全世界の投資家が、2021年の1年間にETFおよびミューチュアル・ファンド(米国の一般的なオープンエンド型投資信託)に投じた金額は2兆4000ドルに達し、これまでの記録を更新した。この総額のうち、圧倒的多くをETFが占めていることを、モーニングスターの調査結果は示している。
この新たなデータは、ETF業界にとっては朗報だが、ミューチュアル・ファンドしか提供していない投資信託会社にとっては悪いニュースだと、モーニングスターは述べている。調査リポートには、以下のような記述がある。
「2021年末の時点で、ETFは資産総額の21%を占めるにすぎないが、正味の流入超過分のうち49%を引き寄せている。

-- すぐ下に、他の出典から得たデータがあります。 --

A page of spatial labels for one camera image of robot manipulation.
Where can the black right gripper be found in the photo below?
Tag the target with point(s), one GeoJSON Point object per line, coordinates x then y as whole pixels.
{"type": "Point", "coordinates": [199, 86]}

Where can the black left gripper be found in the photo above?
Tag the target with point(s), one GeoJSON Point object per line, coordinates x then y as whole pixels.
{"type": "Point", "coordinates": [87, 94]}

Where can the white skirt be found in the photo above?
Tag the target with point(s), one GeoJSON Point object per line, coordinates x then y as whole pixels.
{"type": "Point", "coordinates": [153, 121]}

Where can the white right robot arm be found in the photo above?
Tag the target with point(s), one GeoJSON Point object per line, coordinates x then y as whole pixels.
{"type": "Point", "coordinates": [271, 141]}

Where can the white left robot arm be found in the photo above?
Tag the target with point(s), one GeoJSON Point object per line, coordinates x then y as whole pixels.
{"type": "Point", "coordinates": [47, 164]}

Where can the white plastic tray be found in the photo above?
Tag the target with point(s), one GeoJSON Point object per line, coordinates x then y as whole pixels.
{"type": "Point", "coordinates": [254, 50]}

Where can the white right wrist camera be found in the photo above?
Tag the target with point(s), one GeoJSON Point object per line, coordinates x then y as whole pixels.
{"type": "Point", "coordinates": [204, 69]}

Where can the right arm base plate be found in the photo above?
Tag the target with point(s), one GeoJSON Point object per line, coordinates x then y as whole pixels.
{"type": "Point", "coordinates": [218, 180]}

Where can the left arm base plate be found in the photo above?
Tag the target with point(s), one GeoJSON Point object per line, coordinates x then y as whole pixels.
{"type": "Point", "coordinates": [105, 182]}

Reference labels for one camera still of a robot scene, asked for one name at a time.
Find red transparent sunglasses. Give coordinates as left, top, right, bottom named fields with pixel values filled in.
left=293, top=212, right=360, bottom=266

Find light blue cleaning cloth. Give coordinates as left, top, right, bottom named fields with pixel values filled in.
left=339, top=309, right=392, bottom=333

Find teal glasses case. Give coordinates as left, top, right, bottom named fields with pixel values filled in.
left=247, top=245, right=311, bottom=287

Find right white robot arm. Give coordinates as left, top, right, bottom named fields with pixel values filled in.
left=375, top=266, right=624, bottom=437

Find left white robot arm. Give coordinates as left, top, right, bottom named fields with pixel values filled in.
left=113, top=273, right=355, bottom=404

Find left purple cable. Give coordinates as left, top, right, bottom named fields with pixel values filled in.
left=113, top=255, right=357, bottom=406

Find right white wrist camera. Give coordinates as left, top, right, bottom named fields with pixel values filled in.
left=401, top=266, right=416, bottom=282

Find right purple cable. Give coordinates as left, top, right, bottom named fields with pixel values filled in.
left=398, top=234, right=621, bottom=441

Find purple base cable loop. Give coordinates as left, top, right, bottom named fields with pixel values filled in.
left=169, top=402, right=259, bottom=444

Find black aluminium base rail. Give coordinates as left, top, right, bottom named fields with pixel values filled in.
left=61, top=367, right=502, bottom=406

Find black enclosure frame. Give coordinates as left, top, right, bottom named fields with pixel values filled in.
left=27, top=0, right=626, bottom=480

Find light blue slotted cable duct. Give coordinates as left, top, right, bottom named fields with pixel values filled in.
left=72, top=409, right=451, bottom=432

このままのペースで行けば、ETFがグローバルな正味の流入超過分のうち過半数を占める日も遠くないとみられる」
言い換えるなら、投資の選択肢としてETFを提供していない投資信託会社は、投資家のカネを集める競争において不利な立場に置かれるおそれがあるということだ。投資会社にとって、ETFは急速に、絶対に欠かせない投資商品となりつつある。

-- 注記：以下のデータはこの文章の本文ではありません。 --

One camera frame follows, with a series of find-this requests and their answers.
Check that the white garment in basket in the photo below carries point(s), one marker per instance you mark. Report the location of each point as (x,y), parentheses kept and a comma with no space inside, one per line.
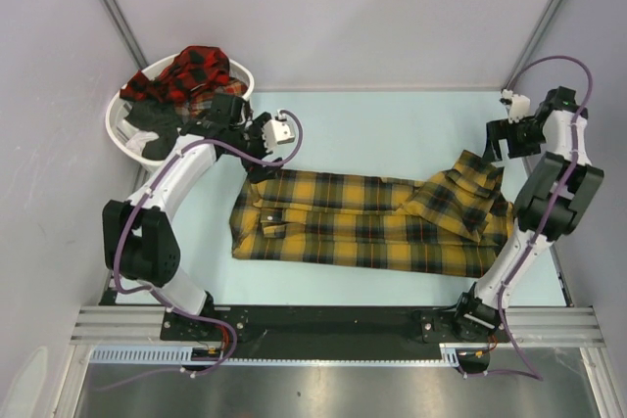
(137,143)

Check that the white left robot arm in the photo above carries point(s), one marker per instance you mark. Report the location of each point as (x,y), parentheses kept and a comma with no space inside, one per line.
(139,242)

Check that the red black checkered shirt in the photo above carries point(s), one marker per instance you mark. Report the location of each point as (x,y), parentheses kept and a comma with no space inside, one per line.
(195,70)

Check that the yellow plaid long sleeve shirt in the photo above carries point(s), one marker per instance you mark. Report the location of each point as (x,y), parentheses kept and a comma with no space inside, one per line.
(454,223)

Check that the aluminium frame rail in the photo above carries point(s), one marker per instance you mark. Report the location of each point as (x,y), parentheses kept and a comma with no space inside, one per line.
(135,325)

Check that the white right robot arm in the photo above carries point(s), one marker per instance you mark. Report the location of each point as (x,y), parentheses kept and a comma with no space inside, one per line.
(550,204)

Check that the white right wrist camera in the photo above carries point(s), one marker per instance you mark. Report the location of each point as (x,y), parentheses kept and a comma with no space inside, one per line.
(517,106)

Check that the dark grey garment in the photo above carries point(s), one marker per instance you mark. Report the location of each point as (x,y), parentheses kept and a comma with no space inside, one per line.
(165,119)

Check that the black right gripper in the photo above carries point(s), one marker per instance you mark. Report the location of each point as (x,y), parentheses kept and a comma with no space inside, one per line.
(502,130)

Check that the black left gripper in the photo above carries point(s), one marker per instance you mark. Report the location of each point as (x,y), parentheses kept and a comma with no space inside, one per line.
(257,129)

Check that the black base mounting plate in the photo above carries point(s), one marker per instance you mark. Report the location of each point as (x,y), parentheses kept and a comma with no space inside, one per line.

モーニングスターの調査結果は、米投資信託協会(ICI)のデータと同時期に発表されたものだ。ICIによると、2021年の1年間に、米国の投資家が、米国株に投資するミューチュアル・ファンドから引き上げた資金の総額は4400億ドルに達したという。前年の2020年には、これをさらに上回る6460億ドルが米国株のミューチュアル・ファンドから流出しており、2年連続の大幅な流出超となった。
これは、前段で触れたモーニングスターのデータとも合致する結果だ。米国人たちが、従来型のミューチュアル・ファンドに見切りをつけ、ETFに流れている傾向を示している。

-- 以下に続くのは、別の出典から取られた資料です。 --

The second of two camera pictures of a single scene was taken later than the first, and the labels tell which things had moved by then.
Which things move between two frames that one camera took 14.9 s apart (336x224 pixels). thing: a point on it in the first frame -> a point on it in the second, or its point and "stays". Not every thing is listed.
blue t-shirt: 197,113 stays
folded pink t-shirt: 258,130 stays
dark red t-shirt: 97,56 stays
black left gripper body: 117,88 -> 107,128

とはいえ、米国人がファンド投資をあきらめたわけではない。ETFとミューチュアル・ファンドの両方に関して、全世界の資金流入に占めるシェアが最も高いのは米国で、その額は実に1兆2000億ドルに達することが、モーニングスターの調査で判明している。一方、第2位にランク入りした欧州への流入額は、その半分以下である4850億ドルにすぎない。
このデータは、ウォール街が、顧客のニーズに合わせてたゆまぬ革新と変化を続けていることを示すものでもある。言い換えれば、金融業界でも他の世界と同様に、「変化」だけが不変の要素だということだ。